To process images into digital text we need an **Optical Character Recognition (OCR)** tool. 

### 2.1. How OCR works

![](grippeocr.gif)

A modern Optical Character Recognition (OCR) algorithm typically involves several stages. Here’s a breakdown of the key stages:

1. **Preprocessing**: This initial step involves preparing the image for analysis and recognition. Common preprocessing tasks include:
   - **Noise Reduction**: Removing noise from the image to enhance the text's clarity. This could involve filtering techniques like Gaussian blur or median filter.
   - **Binarization**: Converting the image from grayscale or color to black-and-white, where text is typically represented as black pixels on a white background. This helps in distinguishing the text from the background.
   - **Normalization**: Standardizing the brightness and contrast of the image to reduce variability between different images.
   - **Dewarping**: Correcting any image distortions that result from curved surfaces or skewed scanning angles.

2. **Segmentation**: This step divides the image into parts that are easier to analyze. Segmentation levels can vary based on the complexity of the layout and the requirements of the application:
   - **Page Segmentation**: Identifying different blocks of text, images, or other elements on a page.
   - **Line Segmentation**: Breaking down text blocks into individual lines.
   - **Word Segmentation**: Further dividing lines into words.
   - **Character Segmentation**: The final step where words are broken down into individual characters.

3. **Feature Extraction**: In this stage, the algorithm extracts features from the segmented characters that are useful for recognition. This might include the basic shape, line endpoints, intersections, and other geometrical and topological characteristics.

4. **Character Recognition**: At this stage, each character image is analyzed and compared against a pre-trained model to identify the most likely corresponding textual character. Techniques used in this stage can vary:
   - **Pattern Recognition**: Using methods such as support vector machines or neural networks to recognize characters based on the features extracted.
   - **Template Matching**: Comparing character images to a set of predefined character templates to find the best match.

5. **Post-processing**: After characters are recognized, the algorithm performs corrections based on context and additional information:
   - **Spell Checking and Correction**: Identifying and correcting misspelled words using dictionaries and context-based algorithms.
   - **Language and Grammar Analysis**: Applying language-specific rules to improve the accuracy of the output text.

6. **Output Formatting**: The final text is formatted according to the desired output specifications, which may include maintaining the layout, fonts, and style of the original text.

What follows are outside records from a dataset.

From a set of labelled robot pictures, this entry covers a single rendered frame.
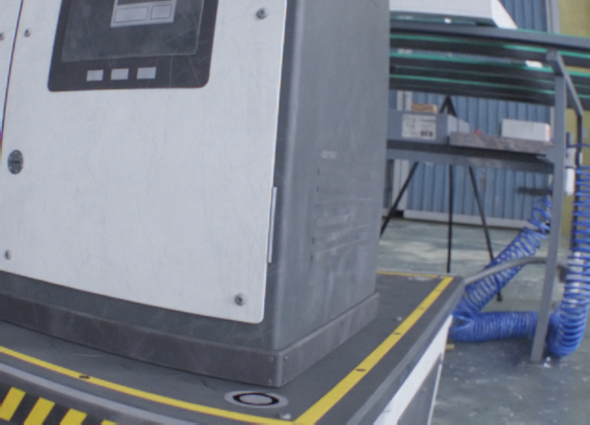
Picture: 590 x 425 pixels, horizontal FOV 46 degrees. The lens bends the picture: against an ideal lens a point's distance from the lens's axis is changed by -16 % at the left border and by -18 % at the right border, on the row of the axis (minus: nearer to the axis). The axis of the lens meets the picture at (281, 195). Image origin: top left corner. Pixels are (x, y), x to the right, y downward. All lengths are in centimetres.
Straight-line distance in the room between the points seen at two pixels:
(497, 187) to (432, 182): 81
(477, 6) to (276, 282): 129
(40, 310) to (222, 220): 19
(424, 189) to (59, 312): 798
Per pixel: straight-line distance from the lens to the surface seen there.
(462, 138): 247
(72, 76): 63
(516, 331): 241
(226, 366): 57
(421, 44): 210
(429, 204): 854
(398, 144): 258
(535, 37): 178
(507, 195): 831
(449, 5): 178
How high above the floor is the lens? 48
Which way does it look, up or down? 2 degrees down
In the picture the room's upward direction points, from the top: 4 degrees clockwise

Each of these stages can be enhanced by deep learning techniques, especially convolutional neural networks (CNNs) and recurrent neural networks (RNNs), which can learn to handle many of the tasks automatically and often provide better accuracy than traditional methods, especially in complex or noisy environments.

### 2.2. How one performs OCR 

OCR technology is increasingly being integrated into basic software applications, such as PDF viewers. Tools like MacOS 'Preview' or Adobe Acrobat feature built-in OCR. But this is not suitable for bulk processing of corpora. Therefore one still needs specialized OCR software or programming packages to process large quantities of images into machine-readable corpora.  

### 2.2.1. What OCR tools there are

The field of making OCR tools is developing rapidly (together with all other fields of text processing), so there are always new tools challenging the old ones. But as of 2024, the well-known products were: 

* FineReader (commercial, has a desktop interface)
* Tesseract (open source, command-line interface, also some third-party desktop interfaces)
* OCR4all (open source, has a (dockerized locally deployable) desktop interface)
* Kraken & e-Scriptorium (open source, e-Scriptorium has a desktop interface)
* EasyOCR (open source, has a desktop interface)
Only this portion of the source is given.